> **Work required**: Starting with the line that contains "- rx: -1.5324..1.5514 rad" and stopping after the line that contains "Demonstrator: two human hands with", copy the entries below exactly. Include nothing else.

*** Material supplied ***

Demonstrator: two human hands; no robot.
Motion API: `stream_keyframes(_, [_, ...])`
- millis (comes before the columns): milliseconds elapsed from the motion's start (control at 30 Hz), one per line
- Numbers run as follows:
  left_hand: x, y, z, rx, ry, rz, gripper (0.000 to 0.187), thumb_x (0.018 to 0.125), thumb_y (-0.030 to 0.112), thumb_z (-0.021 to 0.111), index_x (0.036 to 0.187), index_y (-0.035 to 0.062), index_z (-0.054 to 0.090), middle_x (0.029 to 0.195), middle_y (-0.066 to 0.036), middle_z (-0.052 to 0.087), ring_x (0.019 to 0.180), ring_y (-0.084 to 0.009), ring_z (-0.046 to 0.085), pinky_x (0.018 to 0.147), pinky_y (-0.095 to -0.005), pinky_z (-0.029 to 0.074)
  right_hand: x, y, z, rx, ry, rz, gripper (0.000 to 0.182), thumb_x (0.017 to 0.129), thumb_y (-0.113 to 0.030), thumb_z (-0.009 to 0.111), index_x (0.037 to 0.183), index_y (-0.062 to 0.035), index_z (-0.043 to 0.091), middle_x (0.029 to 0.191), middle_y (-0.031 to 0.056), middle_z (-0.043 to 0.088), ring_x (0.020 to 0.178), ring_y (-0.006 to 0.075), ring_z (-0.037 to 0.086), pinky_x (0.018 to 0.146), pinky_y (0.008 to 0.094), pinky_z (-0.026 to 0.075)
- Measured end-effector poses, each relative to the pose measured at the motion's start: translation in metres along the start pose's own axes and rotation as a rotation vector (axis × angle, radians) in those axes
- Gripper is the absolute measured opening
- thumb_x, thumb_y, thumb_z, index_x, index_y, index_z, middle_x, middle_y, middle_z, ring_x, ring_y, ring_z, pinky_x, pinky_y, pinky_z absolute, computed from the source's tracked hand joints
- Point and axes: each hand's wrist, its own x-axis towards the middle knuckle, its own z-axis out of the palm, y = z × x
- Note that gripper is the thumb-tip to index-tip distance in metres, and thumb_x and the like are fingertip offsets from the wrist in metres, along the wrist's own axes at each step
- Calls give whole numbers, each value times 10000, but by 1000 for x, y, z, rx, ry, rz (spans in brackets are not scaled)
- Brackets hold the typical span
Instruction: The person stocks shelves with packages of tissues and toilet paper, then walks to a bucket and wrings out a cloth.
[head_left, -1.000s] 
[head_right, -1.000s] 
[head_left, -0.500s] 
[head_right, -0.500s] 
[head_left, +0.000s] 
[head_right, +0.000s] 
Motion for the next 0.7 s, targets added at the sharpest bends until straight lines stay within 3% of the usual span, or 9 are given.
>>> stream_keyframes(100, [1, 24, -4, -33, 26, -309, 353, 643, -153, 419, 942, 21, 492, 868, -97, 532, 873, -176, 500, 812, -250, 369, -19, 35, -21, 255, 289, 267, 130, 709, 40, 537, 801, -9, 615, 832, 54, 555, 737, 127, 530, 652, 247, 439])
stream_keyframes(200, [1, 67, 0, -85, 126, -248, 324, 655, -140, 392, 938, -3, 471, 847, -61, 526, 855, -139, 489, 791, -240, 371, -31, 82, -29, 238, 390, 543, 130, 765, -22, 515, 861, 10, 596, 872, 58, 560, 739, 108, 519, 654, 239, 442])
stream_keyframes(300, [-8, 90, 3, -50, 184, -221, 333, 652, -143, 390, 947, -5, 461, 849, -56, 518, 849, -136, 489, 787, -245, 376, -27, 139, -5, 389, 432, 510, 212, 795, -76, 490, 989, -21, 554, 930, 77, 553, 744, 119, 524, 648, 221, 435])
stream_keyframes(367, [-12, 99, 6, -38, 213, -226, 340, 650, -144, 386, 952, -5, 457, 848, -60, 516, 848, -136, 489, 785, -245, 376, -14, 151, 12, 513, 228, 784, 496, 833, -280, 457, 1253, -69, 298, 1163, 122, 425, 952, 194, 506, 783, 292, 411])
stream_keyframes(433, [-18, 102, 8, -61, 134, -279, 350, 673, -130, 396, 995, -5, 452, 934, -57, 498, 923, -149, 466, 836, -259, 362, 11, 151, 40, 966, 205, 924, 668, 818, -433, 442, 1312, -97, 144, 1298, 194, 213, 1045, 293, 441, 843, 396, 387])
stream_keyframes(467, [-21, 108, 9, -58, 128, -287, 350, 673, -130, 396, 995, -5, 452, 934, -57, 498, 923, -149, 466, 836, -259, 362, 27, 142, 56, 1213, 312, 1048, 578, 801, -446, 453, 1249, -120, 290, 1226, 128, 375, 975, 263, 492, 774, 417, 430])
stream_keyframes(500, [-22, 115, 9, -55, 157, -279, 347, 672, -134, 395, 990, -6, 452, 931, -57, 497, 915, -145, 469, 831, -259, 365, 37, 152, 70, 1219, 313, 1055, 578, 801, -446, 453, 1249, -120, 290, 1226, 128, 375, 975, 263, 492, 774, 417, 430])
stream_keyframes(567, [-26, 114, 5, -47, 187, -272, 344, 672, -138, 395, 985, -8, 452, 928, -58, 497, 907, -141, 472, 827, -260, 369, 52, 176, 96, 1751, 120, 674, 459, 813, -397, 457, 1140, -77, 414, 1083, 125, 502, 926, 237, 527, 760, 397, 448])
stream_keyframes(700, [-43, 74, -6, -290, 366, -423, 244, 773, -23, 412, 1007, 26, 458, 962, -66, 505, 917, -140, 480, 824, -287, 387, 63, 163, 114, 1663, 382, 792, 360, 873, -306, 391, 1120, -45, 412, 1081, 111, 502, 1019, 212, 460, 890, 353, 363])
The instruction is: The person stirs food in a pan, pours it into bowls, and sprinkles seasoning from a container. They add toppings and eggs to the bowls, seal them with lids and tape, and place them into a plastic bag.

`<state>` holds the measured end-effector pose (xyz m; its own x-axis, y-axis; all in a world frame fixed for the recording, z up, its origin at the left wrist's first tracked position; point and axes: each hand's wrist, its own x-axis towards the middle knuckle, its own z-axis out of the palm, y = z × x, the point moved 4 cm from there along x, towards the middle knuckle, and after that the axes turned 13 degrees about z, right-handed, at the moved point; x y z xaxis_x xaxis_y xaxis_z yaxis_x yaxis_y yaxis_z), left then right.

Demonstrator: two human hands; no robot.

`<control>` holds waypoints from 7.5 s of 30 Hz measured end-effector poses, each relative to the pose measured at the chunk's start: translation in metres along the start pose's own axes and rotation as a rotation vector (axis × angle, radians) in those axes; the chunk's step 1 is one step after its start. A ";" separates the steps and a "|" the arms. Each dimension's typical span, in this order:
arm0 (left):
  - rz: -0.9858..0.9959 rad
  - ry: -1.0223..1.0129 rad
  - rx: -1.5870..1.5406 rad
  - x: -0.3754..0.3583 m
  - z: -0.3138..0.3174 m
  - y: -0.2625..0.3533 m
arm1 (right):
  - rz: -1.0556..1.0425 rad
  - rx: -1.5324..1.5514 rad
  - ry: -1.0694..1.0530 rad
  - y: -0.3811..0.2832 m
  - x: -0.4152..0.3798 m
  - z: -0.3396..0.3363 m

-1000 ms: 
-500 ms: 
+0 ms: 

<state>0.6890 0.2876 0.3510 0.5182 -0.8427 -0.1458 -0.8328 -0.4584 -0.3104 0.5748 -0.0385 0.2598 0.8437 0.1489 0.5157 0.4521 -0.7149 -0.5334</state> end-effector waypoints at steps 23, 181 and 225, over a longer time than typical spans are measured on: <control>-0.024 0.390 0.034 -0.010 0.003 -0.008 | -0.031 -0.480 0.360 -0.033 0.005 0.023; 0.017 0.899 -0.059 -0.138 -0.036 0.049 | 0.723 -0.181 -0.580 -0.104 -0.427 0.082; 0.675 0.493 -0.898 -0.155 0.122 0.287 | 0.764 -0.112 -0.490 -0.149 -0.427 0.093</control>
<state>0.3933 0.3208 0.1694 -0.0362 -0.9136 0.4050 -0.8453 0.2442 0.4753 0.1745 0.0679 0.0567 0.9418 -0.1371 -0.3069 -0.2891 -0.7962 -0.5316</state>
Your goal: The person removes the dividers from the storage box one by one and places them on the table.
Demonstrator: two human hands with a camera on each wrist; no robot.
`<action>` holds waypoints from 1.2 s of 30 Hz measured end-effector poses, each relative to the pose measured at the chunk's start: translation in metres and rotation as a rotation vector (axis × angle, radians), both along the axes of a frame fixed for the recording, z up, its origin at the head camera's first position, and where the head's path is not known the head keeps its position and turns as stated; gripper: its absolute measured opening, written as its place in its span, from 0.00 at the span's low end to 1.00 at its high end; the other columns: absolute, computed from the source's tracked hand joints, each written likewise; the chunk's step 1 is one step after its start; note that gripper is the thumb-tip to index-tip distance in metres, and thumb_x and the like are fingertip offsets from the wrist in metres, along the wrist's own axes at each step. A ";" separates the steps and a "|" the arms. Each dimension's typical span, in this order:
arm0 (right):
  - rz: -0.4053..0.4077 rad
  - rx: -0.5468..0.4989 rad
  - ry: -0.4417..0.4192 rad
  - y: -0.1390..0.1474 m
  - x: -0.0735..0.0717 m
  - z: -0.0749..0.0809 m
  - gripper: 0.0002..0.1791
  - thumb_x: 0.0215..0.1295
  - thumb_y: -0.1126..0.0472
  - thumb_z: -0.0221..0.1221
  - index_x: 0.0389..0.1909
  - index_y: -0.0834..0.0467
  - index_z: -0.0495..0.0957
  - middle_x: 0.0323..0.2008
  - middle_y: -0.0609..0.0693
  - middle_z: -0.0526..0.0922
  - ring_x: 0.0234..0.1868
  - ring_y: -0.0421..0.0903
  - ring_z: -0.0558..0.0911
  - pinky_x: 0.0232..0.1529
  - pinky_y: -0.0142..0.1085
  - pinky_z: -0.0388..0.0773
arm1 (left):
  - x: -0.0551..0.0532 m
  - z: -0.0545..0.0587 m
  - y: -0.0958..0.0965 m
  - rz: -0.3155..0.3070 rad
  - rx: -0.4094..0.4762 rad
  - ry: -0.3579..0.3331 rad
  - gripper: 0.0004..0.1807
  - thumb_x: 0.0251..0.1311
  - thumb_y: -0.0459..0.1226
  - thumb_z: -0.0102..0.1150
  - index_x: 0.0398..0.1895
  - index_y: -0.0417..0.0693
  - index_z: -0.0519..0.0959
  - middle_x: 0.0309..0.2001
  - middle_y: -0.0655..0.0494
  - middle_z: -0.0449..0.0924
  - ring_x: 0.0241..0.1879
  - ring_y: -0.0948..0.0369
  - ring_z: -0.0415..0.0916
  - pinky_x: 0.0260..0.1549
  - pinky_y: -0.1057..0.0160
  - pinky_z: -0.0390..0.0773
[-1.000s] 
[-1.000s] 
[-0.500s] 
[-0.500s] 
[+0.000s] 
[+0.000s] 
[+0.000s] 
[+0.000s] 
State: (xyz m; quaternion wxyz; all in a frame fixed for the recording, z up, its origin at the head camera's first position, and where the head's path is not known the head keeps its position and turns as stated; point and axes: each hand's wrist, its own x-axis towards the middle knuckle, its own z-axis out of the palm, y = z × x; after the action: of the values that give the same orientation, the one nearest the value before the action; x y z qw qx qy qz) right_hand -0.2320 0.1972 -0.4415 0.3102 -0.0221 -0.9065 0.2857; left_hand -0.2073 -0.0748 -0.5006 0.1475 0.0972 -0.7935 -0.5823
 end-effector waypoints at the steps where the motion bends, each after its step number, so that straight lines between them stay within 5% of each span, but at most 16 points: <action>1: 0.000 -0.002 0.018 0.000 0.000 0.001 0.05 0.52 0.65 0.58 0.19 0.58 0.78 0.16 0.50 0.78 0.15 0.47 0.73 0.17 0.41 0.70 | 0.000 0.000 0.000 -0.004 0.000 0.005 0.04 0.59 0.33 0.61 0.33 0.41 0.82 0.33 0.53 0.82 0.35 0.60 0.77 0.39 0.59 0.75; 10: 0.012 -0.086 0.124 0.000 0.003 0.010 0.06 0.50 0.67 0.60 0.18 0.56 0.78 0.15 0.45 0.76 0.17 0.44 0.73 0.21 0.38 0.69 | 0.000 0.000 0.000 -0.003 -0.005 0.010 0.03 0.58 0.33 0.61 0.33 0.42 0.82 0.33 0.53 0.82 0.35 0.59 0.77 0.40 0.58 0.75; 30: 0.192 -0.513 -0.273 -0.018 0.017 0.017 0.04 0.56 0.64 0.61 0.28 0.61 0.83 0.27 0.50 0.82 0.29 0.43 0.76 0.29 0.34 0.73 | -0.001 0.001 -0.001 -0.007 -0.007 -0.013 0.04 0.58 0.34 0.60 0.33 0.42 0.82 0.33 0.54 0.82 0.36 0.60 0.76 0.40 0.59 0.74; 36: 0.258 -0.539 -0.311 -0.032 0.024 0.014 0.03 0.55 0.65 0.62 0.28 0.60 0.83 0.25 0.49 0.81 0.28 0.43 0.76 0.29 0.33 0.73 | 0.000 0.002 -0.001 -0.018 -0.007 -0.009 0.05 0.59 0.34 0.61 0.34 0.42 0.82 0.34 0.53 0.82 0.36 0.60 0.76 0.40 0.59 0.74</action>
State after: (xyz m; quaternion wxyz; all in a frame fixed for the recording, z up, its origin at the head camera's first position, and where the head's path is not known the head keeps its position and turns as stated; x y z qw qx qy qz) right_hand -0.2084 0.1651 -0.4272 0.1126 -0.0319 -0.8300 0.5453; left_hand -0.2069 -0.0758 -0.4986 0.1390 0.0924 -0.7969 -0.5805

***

> **The answer**:
  - rx: -1.5324..1.5514 rad
  - ry: -1.0694..1.0530 rad
  - y: -0.3811..0.2832 m
  - x: -0.4152..0.3798 m
  - z: -0.3396..0.3363 m

-1000 ms: 
-500 ms: 
+0 ms: 

<state>0.6890 0.2876 0.3510 0.5182 -0.8427 -0.1458 -0.8328 -0.4584 -0.3104 0.5748 -0.0385 0.2598 0.8437 0.1489 0.5157 0.4521 -0.7149 -0.5334</state> end-effector waypoints at steps 23, 181 and 225, over a longer time than typical spans are measured on: <control>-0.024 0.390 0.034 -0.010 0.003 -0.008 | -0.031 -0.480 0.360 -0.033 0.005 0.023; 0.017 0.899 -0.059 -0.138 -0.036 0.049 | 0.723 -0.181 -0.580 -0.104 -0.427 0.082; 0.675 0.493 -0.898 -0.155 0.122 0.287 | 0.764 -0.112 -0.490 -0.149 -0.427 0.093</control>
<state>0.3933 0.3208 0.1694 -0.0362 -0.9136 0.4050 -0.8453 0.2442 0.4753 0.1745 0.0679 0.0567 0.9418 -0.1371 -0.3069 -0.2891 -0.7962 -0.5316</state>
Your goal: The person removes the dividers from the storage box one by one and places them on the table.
Demonstrator: two human hands with a camera on each wrist; no robot.

No further answer is needed.